A lot of us were never taught that this is a normal response. We were taught that numbness means we’re doing healing wrong. We were taught that we should be “over it” by now. Or that we should be able to name our emotions on command. But trauma doesn’t work like that. The nervous system doesn’t work like that.

That’s why, in the main article, I tried to write about numbness with respect. Not with a fix-it tone. Not with pressure. More like: if this is where you are, you’re not alone. And you’re not failing.

If you’re in a numb season right now, here’s what I hope you take with you:

You don’t have to force your way back to feeling.

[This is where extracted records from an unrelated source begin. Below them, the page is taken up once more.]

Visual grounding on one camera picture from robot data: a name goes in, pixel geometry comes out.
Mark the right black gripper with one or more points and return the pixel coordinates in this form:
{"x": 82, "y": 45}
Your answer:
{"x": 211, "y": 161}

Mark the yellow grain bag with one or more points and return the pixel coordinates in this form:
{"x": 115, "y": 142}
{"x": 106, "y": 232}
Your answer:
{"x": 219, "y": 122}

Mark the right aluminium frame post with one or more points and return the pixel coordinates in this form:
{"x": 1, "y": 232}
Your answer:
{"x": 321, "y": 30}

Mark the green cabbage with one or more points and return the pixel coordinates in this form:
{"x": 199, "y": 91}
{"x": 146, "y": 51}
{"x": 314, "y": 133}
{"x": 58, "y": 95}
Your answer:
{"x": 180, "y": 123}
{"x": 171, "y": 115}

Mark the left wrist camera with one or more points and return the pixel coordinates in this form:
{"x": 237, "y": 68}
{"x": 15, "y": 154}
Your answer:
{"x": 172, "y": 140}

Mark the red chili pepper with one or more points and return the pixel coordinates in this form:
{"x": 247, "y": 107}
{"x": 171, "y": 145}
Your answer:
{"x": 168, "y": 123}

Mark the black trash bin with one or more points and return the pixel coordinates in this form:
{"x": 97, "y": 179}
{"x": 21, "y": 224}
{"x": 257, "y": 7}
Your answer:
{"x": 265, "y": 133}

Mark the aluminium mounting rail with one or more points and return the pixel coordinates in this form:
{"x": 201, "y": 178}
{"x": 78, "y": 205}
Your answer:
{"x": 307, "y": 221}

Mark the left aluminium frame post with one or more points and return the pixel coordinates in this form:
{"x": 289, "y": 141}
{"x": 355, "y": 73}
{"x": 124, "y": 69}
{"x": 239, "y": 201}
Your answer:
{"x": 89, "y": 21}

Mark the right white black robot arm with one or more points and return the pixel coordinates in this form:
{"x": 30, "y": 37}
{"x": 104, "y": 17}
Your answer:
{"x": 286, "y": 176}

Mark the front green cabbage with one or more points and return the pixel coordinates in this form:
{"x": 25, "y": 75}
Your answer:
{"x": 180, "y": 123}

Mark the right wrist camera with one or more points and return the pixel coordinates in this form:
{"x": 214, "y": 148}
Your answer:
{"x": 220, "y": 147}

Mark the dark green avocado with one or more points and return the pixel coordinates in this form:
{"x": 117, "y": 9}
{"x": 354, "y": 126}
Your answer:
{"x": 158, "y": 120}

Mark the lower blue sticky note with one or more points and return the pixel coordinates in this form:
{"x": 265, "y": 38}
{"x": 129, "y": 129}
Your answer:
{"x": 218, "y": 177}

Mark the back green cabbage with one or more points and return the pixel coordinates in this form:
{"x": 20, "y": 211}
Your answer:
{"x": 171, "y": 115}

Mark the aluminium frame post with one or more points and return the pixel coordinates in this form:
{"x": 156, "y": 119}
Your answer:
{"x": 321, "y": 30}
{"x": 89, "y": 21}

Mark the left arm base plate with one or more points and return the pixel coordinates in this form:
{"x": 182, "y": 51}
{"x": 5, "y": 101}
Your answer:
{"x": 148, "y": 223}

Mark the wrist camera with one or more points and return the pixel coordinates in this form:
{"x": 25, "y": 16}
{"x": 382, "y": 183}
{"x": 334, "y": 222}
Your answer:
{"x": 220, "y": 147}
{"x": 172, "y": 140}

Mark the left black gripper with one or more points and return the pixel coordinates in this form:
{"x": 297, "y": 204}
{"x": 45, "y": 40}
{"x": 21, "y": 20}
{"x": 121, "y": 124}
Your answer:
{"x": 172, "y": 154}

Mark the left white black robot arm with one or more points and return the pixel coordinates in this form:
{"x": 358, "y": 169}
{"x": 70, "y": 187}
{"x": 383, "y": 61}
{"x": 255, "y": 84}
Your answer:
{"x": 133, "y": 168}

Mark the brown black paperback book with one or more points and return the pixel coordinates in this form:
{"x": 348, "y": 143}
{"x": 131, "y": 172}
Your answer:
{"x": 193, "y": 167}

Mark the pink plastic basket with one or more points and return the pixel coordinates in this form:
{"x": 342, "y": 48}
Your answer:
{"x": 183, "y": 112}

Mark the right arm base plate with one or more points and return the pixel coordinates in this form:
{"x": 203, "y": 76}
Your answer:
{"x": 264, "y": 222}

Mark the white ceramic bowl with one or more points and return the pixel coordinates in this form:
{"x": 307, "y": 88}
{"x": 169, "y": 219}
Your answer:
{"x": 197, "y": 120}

You don’t have to rip the fog off like a bandage.

You can come back slowly.

Sometimes “healing” looks like the smallest possible signal of safety. A warm drink. A shower. A hand on your chest. A few minutes of sunlight through a window. A song that doesn’t overwhelm you. A voice you trust. A reminder that you’re here.

It’s okay if sadness isn’t available yet. It’s okay if your body isn’t ready.

And if numbness has been your companion for a long time, I want to say something tender and true: it makes sense that your system chose the fog. It was trying to protect you. It was trying to get you through.

When you’re ready, we’ll take the next step together. Not fast. Not performative. Just honest. Just human. Just one gentle breath at a time.